Hiroshima, a manufacturing centre of some 350,000 people located about 500 miles from Tokyo, was selected as the first target. After arriving at the U.S. base on the Pacific island of Tinian, the more than 9,000-pound uranium-235 bomb was loaded aboard a modified B-29 bomber christened "Enola Gay" (after the mother of its pilot, Colonel Paul Tibbets). The plane dropped the bomb, known as “Little Boy”, by parachute at 8:15 in the morning, and it exploded 2,000 feet above Hiroshima in a blast equal to 15,000 tons of TNT, destroying five square miles of the city.

Little Boy

Hiroshima’s devastation failed to elicit immediate Japanese surrender, however, and on August 9 Major Charles Sweeney flew another B-29 bomber, "Bockscar", from Tinian. Thick clouds over the primary target, the city of Kokura, drove Sweeney to a secondary target, Nagasaki, where the plutonium bomb “Fat Man” was dropped at 11:02 that morning. More powerful than the one used at Hiroshima, the bomb weighed nearly 10,000 pounds and was built to produce a 22-kiloton blast. The topography of Nagasaki, which was nestled in narrow valleys between mountains, reduced the bomb’s effect, limiting the destruction to 2.6 square miles.

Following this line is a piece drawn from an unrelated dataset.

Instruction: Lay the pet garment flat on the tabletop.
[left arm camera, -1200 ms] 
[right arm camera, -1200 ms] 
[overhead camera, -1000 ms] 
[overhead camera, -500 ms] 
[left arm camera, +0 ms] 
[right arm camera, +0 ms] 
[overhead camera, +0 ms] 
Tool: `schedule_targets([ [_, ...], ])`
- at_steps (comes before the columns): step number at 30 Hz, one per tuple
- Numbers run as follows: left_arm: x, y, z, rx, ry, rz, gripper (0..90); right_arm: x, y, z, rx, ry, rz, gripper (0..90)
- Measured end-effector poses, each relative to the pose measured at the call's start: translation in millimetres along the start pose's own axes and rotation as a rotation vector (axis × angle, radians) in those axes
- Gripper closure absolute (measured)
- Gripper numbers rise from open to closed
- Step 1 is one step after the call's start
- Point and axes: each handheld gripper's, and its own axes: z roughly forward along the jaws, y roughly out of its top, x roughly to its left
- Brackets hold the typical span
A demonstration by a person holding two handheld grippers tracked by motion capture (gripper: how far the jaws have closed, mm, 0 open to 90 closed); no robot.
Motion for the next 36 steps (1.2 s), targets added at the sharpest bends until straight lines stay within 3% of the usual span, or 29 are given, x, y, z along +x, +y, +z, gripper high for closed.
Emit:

At noon on August 15, 1945 (Japanese time), Emperor Hirohito announced his country’s surrender in a radio broadcast. The news spread quickly, and “Victory in Japan” or “V-J Day” celebrations broke out across the United States and other Allied nations. The formal surrender agreement was signed on September 2, aboard the U.S. battleship Missouri, anchored in Tokyo Bay.

Following the surrender of Japan B-29s were used for other purposes. A number supplied POWs with food and other necessities by dropping barrels of rations on Japanese POW camps. In September 1945, a long-distance flight was undertaken for public relations purposes: Generals Barney M. Giles, Curtis LeMay, and Emmett O'Donnell Jr. piloted three specially modified B-29s from Chitose Air Base in Hokkaidō to Chicago Municipal Airport, continuing to Washington, D.C., the farthest nonstop distance, 6400 miles, to that date flown by U.S. Army Air Forces aircraft and the first-ever nonstop flight from Japan to Chicago. Two months later, Colonel Clarence S. Irvine commanded another modified B-29, “Pacusan Dreamboat”, in a world-record-breaking long-distance flight from Guam to Washington, D.C., traveling 7,916 miles in 35 hours, with a gross take-off weight of 155,000 pounds . Almost a year later, in October 1946, the same B-29 flew 9,422 miles nonstop from Oahu, Hawaii, to Cairo, Egypt, in less than 40 hours, demonstrating the possibility of routing airlines over the polar icecap.